Eine Stellungsnahme zum Blogpost von Mela:
Du stellst die Position falsch dar. Es ist nicht gemeint “Eigentlich finden wir es total scheiße, dass es euch gibt.” sondern “Wir finden es total scheiße (für euch), dass ihr Einschränkungen habt”.
Zitat “Weder Singer noch die Giordano-Bruno-Stiftung hätten dabei aber jemals – wie Markus Kurth unterstellte – behauptet, dass Krankheit und Behinderung „automatisch“ bedeuteten, dass die Betroffenen kein lebenswertes Leben führen würden: „Eine solche Aussage wäre doch auch völlig absurd! Jeder von uns kennt Menschen, die trotz schwerer Behinderungen oder Krankheiten ihr Leben nicht nur genießen, sondern in bewundernswerter Weise meistern. An dem, was sie leisten, können sich viele ‚gesunde Menschen‘ ein Beispiel nehmen.“”
Es ist doch aber völlig klar, dass es erstrebenswert ist, das Auftreten von Behinderungen zu vermeiden. Viele Behinderungen sind ja auch nicht die Folge einer erblichen Veranlagung, sondern von Unfällen. Es ist natürlich sinnvoll, Vorsichtsmaßnahmen zu ergreifen, um das Auftreten von solchen Unfällen zu verhindern oder die Folgen abzumildern.
Wenn jemand z.B. einen Unfall hatte und die Wirbelsäule dabei verletzt wurde, dann wird das ärztliche Bemühen und das Hoffen des Patienten, dass es zu keiner dauernden Querschnittslähmung kommt, wohl kaum als behindertenfeindlich gewertet werden können.
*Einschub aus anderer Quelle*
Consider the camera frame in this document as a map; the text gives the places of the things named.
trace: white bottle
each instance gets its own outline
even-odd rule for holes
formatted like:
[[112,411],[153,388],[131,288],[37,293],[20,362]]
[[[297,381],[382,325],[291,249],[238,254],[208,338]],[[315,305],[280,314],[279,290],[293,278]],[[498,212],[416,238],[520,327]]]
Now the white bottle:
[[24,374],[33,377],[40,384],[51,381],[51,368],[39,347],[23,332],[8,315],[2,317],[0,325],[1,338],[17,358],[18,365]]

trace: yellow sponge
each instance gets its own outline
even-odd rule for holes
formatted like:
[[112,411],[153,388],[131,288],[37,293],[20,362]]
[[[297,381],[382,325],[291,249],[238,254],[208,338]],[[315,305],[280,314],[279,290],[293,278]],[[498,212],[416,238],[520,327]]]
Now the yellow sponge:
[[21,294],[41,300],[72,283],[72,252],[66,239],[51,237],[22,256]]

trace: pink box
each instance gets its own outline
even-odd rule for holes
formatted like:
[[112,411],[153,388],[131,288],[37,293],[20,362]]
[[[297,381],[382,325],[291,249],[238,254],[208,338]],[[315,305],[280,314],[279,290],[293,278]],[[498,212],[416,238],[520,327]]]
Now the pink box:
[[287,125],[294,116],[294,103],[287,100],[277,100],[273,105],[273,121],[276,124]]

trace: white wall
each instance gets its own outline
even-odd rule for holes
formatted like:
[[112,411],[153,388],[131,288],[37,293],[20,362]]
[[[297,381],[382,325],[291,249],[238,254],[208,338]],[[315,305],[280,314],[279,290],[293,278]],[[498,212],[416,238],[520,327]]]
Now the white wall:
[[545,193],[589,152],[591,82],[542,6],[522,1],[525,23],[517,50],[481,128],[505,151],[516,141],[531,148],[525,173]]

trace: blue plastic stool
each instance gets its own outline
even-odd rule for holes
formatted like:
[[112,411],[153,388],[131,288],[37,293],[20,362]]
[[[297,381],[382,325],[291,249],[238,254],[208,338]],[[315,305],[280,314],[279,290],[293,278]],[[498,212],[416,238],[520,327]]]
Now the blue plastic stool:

Ich habe meinen Zivildienst im Bereich der Schwerstbehindertenbetreuung durchgeführt und dabei einen Tetraspastiker betreut. Seine Behinderung ging zurück auf einen Sauerstoffmangel während der Geburt, der auftrat, weil Arzt und Hebamme nicht schnell genug reagierten. Der Versuch, so etwas zu verhindern, kann ja nicht als behindertenfeindlich interpretiert werden. Es ist klar, dass jedes einzelne Individuum es vorziehen würde, nicht von einer Behinderung betroffen zu sein.
Im Falle einer Selektion vor der Geburt muss man klare Grenzen ziehen, was sinnvoll ist und was nicht. Wenn man beispielsweise Eltern, die wissen, dass sie die Anlagen zu einer schweren Krankheit oder Behinderung besitzen, die Möglichkeit gibt, bei der Fortpflanzung diese Krankheits- oder Behinderungsgene auszuschließen, so kann ich daran nichts schlechtes erkennen. Es handelt sich nicht um eine Herabwürdigung der lebenden (oder zukünftig geborenen) Menschen, die von der Krankheit oder Behinderung betroffen sind, genauso wie es nicht eine Herabwürdigung von Querschnittsgelähmten darstellt, wenn Ärzte versuchen, Querschnittslähmung als Folge von Unfällen zu vermeiden.
Sinnvoll ist hier aber nur der Einsatz in Fällen, wo es um einzelne Probleme geht, deren Auftreten im voraus bekannt ist. Ein massenweises Aussortieren oder Vorsortieren von Embryonen im Allgemeinen ist nicht sinnvoll. Viele Krankheiten oder Behinderungen lassen sich im voraus nicht eindeutig vorhersagen und ein gezieltes “Züchten” von Menschen hat andere biologische Nachteile, die man bei von Menschen gezüchteten Pflanzen- und Tierarten deutlich sieht: Die schädlichen Erbmerkmale, die nicht im Fokus der Zucht liegen, werden verstärkt.
Sinnvoll ist es auch, hier zwischen der Art von Krankheit oder Behinderung zu unterscheiden. Eine Krankheit oder Behinderung, die tatsächlich nur eine “Behinderung” darstellt, die durch technische oder administrative Mittel kompensiert werden kann, ist sicher anders zu bewerten als eine Krankheit oder Behinderung, die tatsächlich zu ständigen Schmerzen, zu einem leidvollen oder extrem kurzen Leben führt.
Natürlich darf eine Selektion auch nie zum Zwang werden. Wenn Eltern sich dazu entscheiden, ein Kind zu bekommen, obwohl sie wissen, dass es sicher oder mit einiger Wahrscheinlichkeit krank oder behindert sein wird, dann ist das ihr gutes Recht.
Deswegen und weil Behinderungen eben nicht sicher vorhersagbar sind und weil Behinderungen eben auch aufgrund von Unfällen oder Krankheiten auftreten, wird es auch in Zukunft weiterhin immer Menschen mit den unterschiedlichsten Formen von Behinderungen geben.
Ganz unabhängig wie groß ihre Zahl ist, muss es immer Aufgabe der Gesellschaft sein, ihnen ein selbstbestimmtes Leben zu ermöglichen. Die entsprechenden Maßnahmen zur Herstellung von Barrierearmut sind deswegen immer notwendig. Und die GBS bekennt sich ja eindeutig dazu.